**TASK REQUIREMENTS:** Copy the lines below as they are; omit the images they contain.

START STORED DATA

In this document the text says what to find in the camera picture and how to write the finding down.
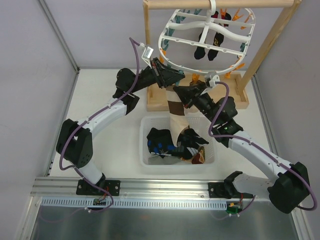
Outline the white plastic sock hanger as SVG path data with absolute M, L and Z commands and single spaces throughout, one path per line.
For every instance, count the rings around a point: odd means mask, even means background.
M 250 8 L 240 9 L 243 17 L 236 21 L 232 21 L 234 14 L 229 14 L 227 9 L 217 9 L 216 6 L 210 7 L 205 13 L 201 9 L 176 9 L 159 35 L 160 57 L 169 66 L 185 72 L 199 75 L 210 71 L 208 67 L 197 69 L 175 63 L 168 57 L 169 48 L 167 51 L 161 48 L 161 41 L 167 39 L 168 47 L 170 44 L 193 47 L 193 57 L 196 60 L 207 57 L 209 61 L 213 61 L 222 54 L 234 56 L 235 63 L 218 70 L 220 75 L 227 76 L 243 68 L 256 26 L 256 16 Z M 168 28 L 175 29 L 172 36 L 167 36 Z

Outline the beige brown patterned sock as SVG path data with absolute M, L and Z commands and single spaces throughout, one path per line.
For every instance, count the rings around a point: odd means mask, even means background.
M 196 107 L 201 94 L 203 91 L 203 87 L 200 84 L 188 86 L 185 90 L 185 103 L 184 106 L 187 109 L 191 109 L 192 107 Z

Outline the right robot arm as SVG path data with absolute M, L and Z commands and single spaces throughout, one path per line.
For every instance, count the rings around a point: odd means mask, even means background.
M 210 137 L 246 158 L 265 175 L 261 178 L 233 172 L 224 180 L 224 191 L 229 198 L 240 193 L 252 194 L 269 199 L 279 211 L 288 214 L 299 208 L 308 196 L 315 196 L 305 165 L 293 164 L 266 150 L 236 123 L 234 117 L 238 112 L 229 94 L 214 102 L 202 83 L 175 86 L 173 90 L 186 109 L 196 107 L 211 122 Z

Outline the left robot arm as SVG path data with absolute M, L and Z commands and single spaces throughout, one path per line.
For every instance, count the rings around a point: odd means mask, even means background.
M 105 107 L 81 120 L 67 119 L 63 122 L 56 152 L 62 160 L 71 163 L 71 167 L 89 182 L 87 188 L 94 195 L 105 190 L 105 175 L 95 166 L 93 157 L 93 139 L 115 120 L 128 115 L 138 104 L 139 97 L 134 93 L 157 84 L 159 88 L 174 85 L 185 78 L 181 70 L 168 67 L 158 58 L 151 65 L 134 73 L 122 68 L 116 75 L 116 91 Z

END STORED DATA

**SOLUTION TO THIS EXERCISE:**
In this document the text says what to find in the camera picture and how to write the finding down.
Outline the white plastic sock hanger as SVG path data with absolute M, L and Z commands and single spaces throughout, one path per line.
For every instance, count the rings around a point: odd means mask, even means background.
M 250 8 L 240 9 L 243 17 L 236 21 L 232 21 L 234 14 L 229 14 L 227 9 L 217 9 L 216 6 L 210 7 L 205 13 L 201 9 L 176 9 L 159 35 L 160 57 L 169 66 L 185 72 L 199 75 L 210 71 L 208 67 L 197 69 L 175 63 L 168 57 L 169 48 L 167 51 L 161 48 L 161 41 L 167 39 L 168 47 L 170 44 L 193 47 L 193 57 L 196 60 L 207 57 L 209 61 L 213 61 L 222 54 L 234 56 L 235 63 L 218 70 L 220 75 L 227 76 L 243 68 L 256 26 L 256 16 Z M 168 28 L 175 29 L 172 36 L 167 36 Z

Outline the beige brown patterned sock as SVG path data with absolute M, L and Z commands and single spaces throughout, one path per line.
For every instance, count the rings around a point: odd means mask, even means background.
M 196 107 L 201 94 L 203 91 L 203 87 L 200 84 L 188 86 L 185 90 L 185 103 L 184 106 L 187 109 L 191 109 L 192 107 Z

Outline the right robot arm as SVG path data with absolute M, L and Z commands and single spaces throughout, one path per line.
For every instance, count the rings around a point: odd means mask, even means background.
M 210 137 L 246 158 L 265 175 L 261 178 L 233 172 L 224 180 L 224 191 L 229 198 L 240 193 L 252 194 L 269 199 L 279 211 L 288 214 L 299 208 L 308 196 L 315 196 L 305 165 L 293 164 L 266 150 L 236 123 L 234 117 L 238 112 L 229 94 L 214 102 L 202 83 L 175 86 L 173 90 L 186 109 L 196 107 L 211 122 Z

Outline the left robot arm as SVG path data with absolute M, L and Z commands and single spaces throughout, one path per line.
For every instance, count the rings around a point: odd means mask, even means background.
M 105 107 L 81 120 L 67 119 L 63 122 L 56 152 L 62 160 L 71 163 L 71 167 L 89 182 L 87 188 L 94 195 L 105 190 L 105 175 L 95 166 L 93 157 L 93 139 L 115 120 L 128 115 L 138 104 L 139 97 L 134 93 L 157 84 L 159 88 L 174 85 L 185 78 L 181 70 L 168 67 L 158 58 L 151 65 L 134 73 L 122 68 L 116 75 L 116 91 Z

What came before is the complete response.